Chaz checked out of the Marriott and drove home feeling relieved and emboldened. He had committed a flawless crime. Thirty-seven hours had passed since he'd heaved Joey overboard, and not so much as a single hair had been found. The ocean had done its job.

Entering the house, Chaz experienced a wave of-what was it?- not remorse, but more of a carnal longing. The place smelled lightly of Joey's favorite perfume, a scent that never failed to arouse him. It was much more subtle than the fruity slop that Ricca wore, Chaz thought. Maybe I can talk her into switching brands.

He listened to a score of choked-up phone messages from friends of Joey who'd read about her disappearance in the paper. Chaz pondered his good fortune to have wed a woman with practically no family, extended or otherwise, to make a fuss. Chaz had never even met his wife's only brother, and he wondered if the news of Joey's death would dislodge the reclusive Corbett Wheeler from his beloved New Zealand.

At first the sight of Joey's clothes in the closet unsettled Chaz. He felt better after sweeping the hangers clean, and better still after expunging the bathroom of all her soaps, creams, scrubs, moisturizers, exfoliants, lotions and conditioners. Methodically he went around gathering his wife's belongings and piling them on their king-sized bed. He took everything except one intriguing lace bra and a pair of panties, which looked as if they might fit Ricca if she dropped a few pounds. Also exempt from removal was Joey's jewelry, worth at least ten or twelve grand.

Chaz had no containers large enough to hold all his wife's stuff, so he drove to the delivery bay of a nearby BrandsMart and scored some jumbo cardboard boxes. Upon returning, he saw a gray Ford sedan in his driveway, and Karl Rolvaag waiting on the front step.

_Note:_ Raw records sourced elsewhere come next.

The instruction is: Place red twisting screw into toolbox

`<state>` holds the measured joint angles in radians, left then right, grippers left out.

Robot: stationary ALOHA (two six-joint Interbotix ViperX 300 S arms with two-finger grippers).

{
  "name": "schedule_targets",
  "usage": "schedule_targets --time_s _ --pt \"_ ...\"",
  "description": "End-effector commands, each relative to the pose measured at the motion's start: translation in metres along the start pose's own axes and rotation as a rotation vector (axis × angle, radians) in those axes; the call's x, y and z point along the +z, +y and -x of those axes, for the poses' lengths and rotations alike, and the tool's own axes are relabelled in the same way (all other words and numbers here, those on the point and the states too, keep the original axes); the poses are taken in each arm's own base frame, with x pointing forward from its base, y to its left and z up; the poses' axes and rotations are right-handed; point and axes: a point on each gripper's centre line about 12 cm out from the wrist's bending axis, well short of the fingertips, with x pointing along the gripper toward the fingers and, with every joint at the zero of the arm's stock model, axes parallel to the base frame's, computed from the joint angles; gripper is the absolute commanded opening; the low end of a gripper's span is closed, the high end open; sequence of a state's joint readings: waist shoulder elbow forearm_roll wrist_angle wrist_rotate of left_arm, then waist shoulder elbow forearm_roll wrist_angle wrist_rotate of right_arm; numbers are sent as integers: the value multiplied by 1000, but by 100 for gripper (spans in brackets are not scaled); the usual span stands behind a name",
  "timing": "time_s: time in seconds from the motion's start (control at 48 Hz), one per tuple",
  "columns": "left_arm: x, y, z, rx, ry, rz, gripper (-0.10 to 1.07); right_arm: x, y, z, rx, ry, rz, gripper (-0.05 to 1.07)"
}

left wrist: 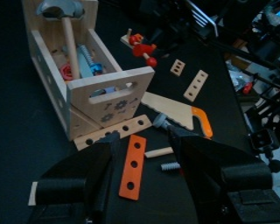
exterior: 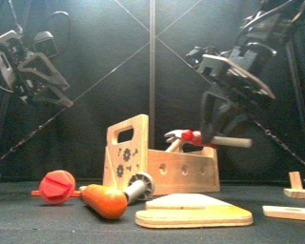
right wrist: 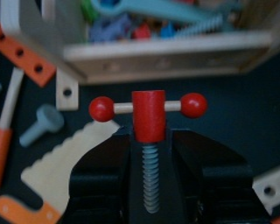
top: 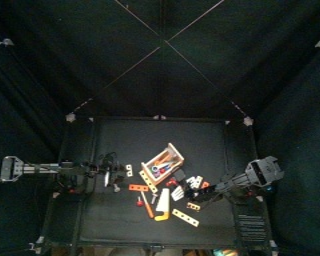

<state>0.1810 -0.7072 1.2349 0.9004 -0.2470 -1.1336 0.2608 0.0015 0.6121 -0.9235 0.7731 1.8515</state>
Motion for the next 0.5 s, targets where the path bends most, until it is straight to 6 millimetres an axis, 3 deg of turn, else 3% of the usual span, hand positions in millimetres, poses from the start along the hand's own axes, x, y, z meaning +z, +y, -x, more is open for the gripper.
schedule_targets --time_s 0.0,0.229,0.479 --pt "6 -1 -1 -6 -16 -4 86 39 -2 4 20 -97 -29 57" --pt "5 -1 0 -6 -14 -3 86 89 -14 -19 -24 -230 -10 57" --pt "5 -1 0 -6 -14 -2 86 101 -16 -51 -22 -220 2 58"
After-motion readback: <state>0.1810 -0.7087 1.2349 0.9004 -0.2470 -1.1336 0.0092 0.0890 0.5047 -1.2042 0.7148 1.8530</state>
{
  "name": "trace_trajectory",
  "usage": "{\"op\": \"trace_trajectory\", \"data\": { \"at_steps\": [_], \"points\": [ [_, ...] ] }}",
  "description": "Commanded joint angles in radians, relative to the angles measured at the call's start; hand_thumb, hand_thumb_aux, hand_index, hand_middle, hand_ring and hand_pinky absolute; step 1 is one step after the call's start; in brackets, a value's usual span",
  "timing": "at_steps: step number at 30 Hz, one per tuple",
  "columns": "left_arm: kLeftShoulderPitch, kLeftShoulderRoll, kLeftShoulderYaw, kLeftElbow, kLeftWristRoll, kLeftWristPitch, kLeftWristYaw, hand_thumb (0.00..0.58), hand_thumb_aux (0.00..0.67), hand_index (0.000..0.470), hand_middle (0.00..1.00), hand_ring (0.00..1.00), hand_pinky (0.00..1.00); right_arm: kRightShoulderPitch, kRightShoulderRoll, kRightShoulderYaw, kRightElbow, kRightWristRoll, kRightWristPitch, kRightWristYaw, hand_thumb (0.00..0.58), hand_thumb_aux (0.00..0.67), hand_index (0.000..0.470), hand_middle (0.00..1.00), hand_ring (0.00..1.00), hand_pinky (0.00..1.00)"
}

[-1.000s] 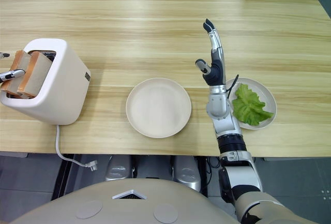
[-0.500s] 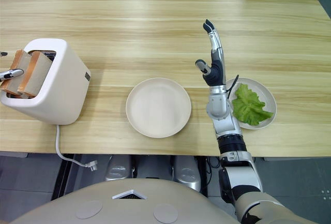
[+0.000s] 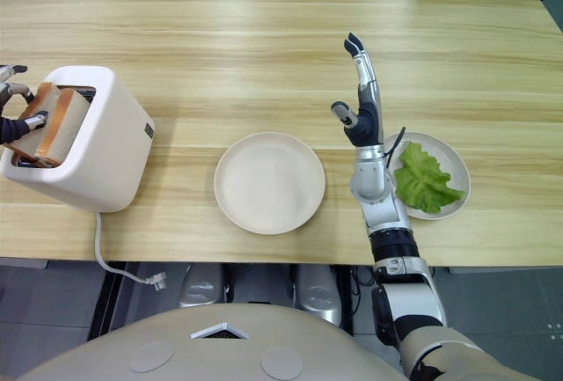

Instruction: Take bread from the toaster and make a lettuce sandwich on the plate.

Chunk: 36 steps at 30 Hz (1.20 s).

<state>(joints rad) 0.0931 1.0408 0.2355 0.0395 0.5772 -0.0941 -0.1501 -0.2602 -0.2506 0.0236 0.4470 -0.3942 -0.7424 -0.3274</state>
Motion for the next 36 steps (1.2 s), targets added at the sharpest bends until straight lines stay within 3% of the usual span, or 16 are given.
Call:
{"op": "trace_trajectory", "data": {
  "at_steps": [1, 4, 5, 6, 7, 15, 23, 31, 36],
  "points": [
    [-0.009, -0.032, -0.013, -0.022, -0.020, 0.004, -0.025, 0.580, 0.670, 0.460, 0.00, 0.00, 0.00, 0.008, 0.001, 0.010, -0.019, -0.008, 0.007, 0.009, 0.000, 0.000, 0.000, 0.00, 0.00, 0.00],
    [-0.026, -0.054, 0.003, -0.027, -0.067, 0.017, -0.057, 0.580, 0.670, 0.460, 0.00, 0.00, 0.00, 0.008, 0.001, 0.011, -0.020, -0.009, 0.008, 0.010, 0.000, 0.000, 0.000, 0.00, 0.00, 0.00],
    [-0.034, -0.056, 0.013, -0.028, -0.087, 0.025, -0.074, 0.580, 0.670, 0.460, 0.53, 0.53, 0.53, 0.008, 0.002, 0.011, -0.021, -0.009, 0.008, 0.010, 0.000, 0.000, 0.000, 0.00, 0.00, 0.00],
    [-0.045, -0.052, 0.023, -0.021, -0.106, 0.031, -0.090, 0.580, 0.670, 0.460, 0.53, 0.53, 0.53, 0.008, 0.002, 0.011, -0.020, -0.010, 0.008, 0.009, 0.000, 0.000, 0.000, 0.00, 0.00, 0.00],
    [-0.057, -0.045, 0.034, -0.012, -0.127, 0.036, -0.107, 0.580, 0.670, 0.460, 1.00, 1.00, 1.00, 0.007, 0.003, 0.012, -0.020, -0.010, 0.009, 0.009, 0.000, 0.000, 0.000, 0.00, 0.00, 0.00],
    [-0.185, 0.035, 0.091, 0.095, -0.233, 0.057, -0.205, 0.580, 0.670, 0.460, 1.00, 1.00, 1.00, 0.003, 0.016, 0.016, -0.027, -0.020, 0.012, 0.007, 0.000, 0.000, 0.000, 0.00, 0.00, 0.00],
    [-0.393, 0.108, 0.050, 0.173, -0.265, 0.030, -0.251, 0.580, 0.670, 0.460, 1.00, 1.00, 1.00, 0.002, 0.023, 0.017, -0.040, -0.017, 0.020, 0.008, 0.000, 0.000, 0.000, 0.00, 0.00, 0.00],
    [-0.652, 0.024, 0.010, 0.157, -0.410, 0.056, -0.326, 0.580, 0.670, 0.460, 1.00, 1.00, 1.00, -0.010, 0.028, 0.012, -0.052, 0.015, 0.029, 0.026, 0.000, 0.000, 0.000, 0.00, 0.00, 0.00],
    [-0.692, -0.088, -0.026, 0.024, -0.535, 0.129, -0.405, 0.580, 0.670, 0.460, 1.00, 1.00, 1.00, 0.000, -0.017, -0.007, -0.122, 0.012, 0.047, 0.058, 0.000, 0.000, 0.000, 0.00, 0.00, 0.00]
  ]
}}
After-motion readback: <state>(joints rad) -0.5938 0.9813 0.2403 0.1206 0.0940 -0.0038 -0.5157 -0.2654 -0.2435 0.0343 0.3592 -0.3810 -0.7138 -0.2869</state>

To avoid the appearance of embracing widowhood, another murderous spouse might have left the boxes in his car, out of the jaded detective's sight. Chaz, however, was resolved not to let himself be intimidated or thrown off course.

"Whatcha got there?" Rolvaag asked. "Is that one of those new Humvees?"

Wordlessly, Chaz unlocked the front door and backed inside with the boxes. He went directly to the bedroom, the sallow cop following at a courteous distance.

"I can't stand to see all her things here. It's just too damn painful," Chaz said. He began tossing Joey's dresses and blouses into a box that had once held a forty-inch Sanyo. "Everywhere I turn, there she is," he went on somberly. "I can't even bring myself to unpack her suitcase from the cruise."

Rolvaag looked on thoughtfully. "Everyone reacts different to a shock like this. Some people, they won't touch anything in the house. They leave every single item exactly as it was before, and I mean everything-linens, dirty laundry. You'd be amazed. Won't even throw out their loved one's toothbrush-they keep it standing in a cup by the sink. Sometimes for years this goes on."

Chaz continued to fill the box. "Not me. All these things to remind me, I'd be too depressed to get out of bed."

"What're you going to do with all of it?"

"I haven't decided. Give it to charity maybe."

The detective reached in and picked up a tortoiseshell hairbrush. "May I take this?"

"Be my guest," Chaz said automatically. Then, after a moment's thought: "Can I ask what for?"

"Just in case."

"Yeah?"

"In case something turns up later," Rolvaag said, "a body part or whatever. I don't mean to be graphic, Mr. Perrone, but it occasionally happens."

"Oh, I see. You want a sample of Joey's DNA."